Photo illustration: Tony Liong
Learn more about the contract/honorary teacher status under the Government Regulation on The Complications of Contract Teacher Status.
The process of getting a teaching job with contract employment varies from school to school. All of the contract teachers whom we met hoped that their contract employment was temporary, and that eventually they would be promoted as a civil servant teacher.
Below are stories from two contract teachers on how they got their teaching job and the process that they have to go through in realising the hope of someday becoming a civil servant.
Ms Safira*, A Contract Teacher in Bukittinggi
Ms Safira graduated from the Diploma Programme (D-2) of Primary School Teacher Education (PGSD), Padang State University in 2006. That same year, she heard from a friend that a public primary school in Bukittinggi was opening vacancy for a contract teacher position. She then came to the school to ask directly about the vacancy. She handed over her application and was interviewed by the school principal and vice principal. The next day, she was asked to teach Grade 3 immediately because teacher position for that class was vacant.
In 2011, Ms Safira continued her education at Padang State University to get a bachelor’s degree; she graduated in 2014. Since she did not meet the K1 and K2 honorary worker criteria, Ms Safira took the general track to become a civil servant. She had taken the civil servant enrolment test four times; three times when she had her diploma and one time after she had gotten her undergraduate degree. In 2018, Ms Safira initially wanted to take another civil servant enrolment test, but had to pull out because she was two months over the maximum age requirement (35) at the time the registration was opened. When we met her, she said she was waiting for the government to announce the recruitment of Pegawai Pemerintah dengan Perjanjian Kerja (PPPK) or contract-based government employees, so that she could leave her status as a contract teacher.
During her time as a contract teacher, Ms Safira said she had not encounter any significant obstacles. Based on her experience, teaching hours for contract and civil servant teachers are the same; 8 hours every Monday to Thursday, five hours on Friday and Saturday. Contract teachers also often get extra assignments in addition to their routine teaching schedule, such as accompanying students in extracurricular activities, both at the school and outside of school, including going out of town.
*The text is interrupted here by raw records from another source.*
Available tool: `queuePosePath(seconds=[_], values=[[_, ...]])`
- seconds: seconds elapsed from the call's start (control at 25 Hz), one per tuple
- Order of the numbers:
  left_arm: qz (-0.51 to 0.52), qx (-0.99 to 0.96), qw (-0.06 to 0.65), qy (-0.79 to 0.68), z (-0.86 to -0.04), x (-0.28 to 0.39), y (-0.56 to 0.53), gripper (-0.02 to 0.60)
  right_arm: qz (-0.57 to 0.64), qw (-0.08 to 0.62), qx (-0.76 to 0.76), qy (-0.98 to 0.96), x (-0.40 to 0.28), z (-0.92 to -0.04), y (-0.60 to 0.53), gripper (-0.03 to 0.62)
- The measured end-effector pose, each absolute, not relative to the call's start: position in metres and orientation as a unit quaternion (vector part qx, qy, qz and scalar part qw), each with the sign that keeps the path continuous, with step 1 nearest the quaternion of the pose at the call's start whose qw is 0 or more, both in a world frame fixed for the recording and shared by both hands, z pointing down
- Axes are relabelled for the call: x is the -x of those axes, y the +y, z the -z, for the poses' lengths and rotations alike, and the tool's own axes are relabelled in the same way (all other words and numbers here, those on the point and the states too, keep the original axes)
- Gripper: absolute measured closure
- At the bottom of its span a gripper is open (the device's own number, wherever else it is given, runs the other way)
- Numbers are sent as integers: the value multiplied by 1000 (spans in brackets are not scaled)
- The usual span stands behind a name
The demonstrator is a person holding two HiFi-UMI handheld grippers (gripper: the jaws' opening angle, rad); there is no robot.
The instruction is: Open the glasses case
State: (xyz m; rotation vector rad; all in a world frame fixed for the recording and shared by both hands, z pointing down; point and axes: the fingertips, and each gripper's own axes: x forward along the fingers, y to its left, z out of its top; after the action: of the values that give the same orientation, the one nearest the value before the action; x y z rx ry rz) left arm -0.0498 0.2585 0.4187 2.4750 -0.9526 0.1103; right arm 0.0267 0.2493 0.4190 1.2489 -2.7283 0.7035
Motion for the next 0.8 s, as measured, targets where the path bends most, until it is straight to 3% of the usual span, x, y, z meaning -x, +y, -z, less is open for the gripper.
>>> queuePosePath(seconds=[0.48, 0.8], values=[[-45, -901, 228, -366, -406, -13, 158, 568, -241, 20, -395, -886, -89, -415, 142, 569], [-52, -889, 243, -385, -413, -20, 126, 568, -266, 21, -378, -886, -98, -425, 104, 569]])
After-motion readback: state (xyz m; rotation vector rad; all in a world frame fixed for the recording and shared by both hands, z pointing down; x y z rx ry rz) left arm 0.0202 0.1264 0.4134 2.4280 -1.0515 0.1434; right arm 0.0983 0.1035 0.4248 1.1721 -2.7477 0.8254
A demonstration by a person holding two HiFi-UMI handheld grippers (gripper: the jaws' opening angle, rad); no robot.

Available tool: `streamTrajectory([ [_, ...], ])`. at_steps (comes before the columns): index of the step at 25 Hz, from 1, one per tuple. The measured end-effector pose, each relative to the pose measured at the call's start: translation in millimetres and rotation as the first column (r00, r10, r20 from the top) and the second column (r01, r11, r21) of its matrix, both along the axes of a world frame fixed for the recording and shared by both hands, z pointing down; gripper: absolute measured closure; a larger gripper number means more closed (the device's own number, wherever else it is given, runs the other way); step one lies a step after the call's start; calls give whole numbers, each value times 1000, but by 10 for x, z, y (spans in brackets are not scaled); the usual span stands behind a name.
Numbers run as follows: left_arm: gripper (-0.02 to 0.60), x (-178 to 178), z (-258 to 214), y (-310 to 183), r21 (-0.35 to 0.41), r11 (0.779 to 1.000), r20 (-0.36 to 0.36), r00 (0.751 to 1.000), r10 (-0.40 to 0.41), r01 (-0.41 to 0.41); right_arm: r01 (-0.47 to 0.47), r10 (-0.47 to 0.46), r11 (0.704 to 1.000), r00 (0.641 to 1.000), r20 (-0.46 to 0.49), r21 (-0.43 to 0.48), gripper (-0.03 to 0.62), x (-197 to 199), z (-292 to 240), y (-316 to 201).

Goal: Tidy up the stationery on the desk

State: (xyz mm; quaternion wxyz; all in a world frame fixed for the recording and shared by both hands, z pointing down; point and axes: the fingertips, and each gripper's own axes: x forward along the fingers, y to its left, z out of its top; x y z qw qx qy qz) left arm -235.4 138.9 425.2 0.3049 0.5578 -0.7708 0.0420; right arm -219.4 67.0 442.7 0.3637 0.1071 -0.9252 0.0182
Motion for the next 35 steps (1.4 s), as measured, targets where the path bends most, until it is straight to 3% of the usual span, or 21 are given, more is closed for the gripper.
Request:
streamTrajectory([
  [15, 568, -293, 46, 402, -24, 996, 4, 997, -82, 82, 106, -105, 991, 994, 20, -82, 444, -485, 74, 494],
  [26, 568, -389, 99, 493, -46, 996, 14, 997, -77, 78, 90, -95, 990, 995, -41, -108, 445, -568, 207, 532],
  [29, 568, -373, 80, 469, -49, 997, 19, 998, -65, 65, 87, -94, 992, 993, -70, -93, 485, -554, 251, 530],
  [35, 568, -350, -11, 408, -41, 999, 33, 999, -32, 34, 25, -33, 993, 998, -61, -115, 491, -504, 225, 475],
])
Ms Susi*, A Contract Teacher in Kebumen
Ms Susi earned her bachelor’s degree from the Primary School Teacher Education (PGSD) in 2016. As she recalled, mechanisms for teacher placement or information on teacher recruitment by schools were non-existent. PGSD graduates from Ms Susi’s college had to look by themselves for information on schools that were opening vacancies for teachers. Most of Ms Susi’s friends eventually got teaching jobs in private schools. Ms Susi chose not to apply to private schools because there were already too many applicants, so she thought that her chances of getting a teaching job at a private school were quite small. She decided to become a contract teacher at a public school.
Since she did not have any information on teacher needs in public schools, Ms Susi then aggressively sent applications to public schools. She did that until 2018, when one of the schools in Kebumen, which happened to be in need of a teacher, took her application letter. Ms Susi said that at the time, she was the only one who had sent application to the school, so she got accepted immediately without a selection.
Ms Susi also recognised the non-existence of information regarding the selection process for becoming a contract teacher. She thought that such information would greatly help prospective teachers in getting a teaching job. A transparent selection process would also allow schools to select good contract teachers.
Despite earning less money, Ms Susi continues to work as a contract teacher so that she could make use of the knowledge she acquired from college. Ms Susi had taken the civil servant enrolment test but failed at the basic competence selection stage. She intended to keep trying to take the civil servant enrolment test until she passes.
* Respondents’ names are disguised to protect the confidentiality of identity.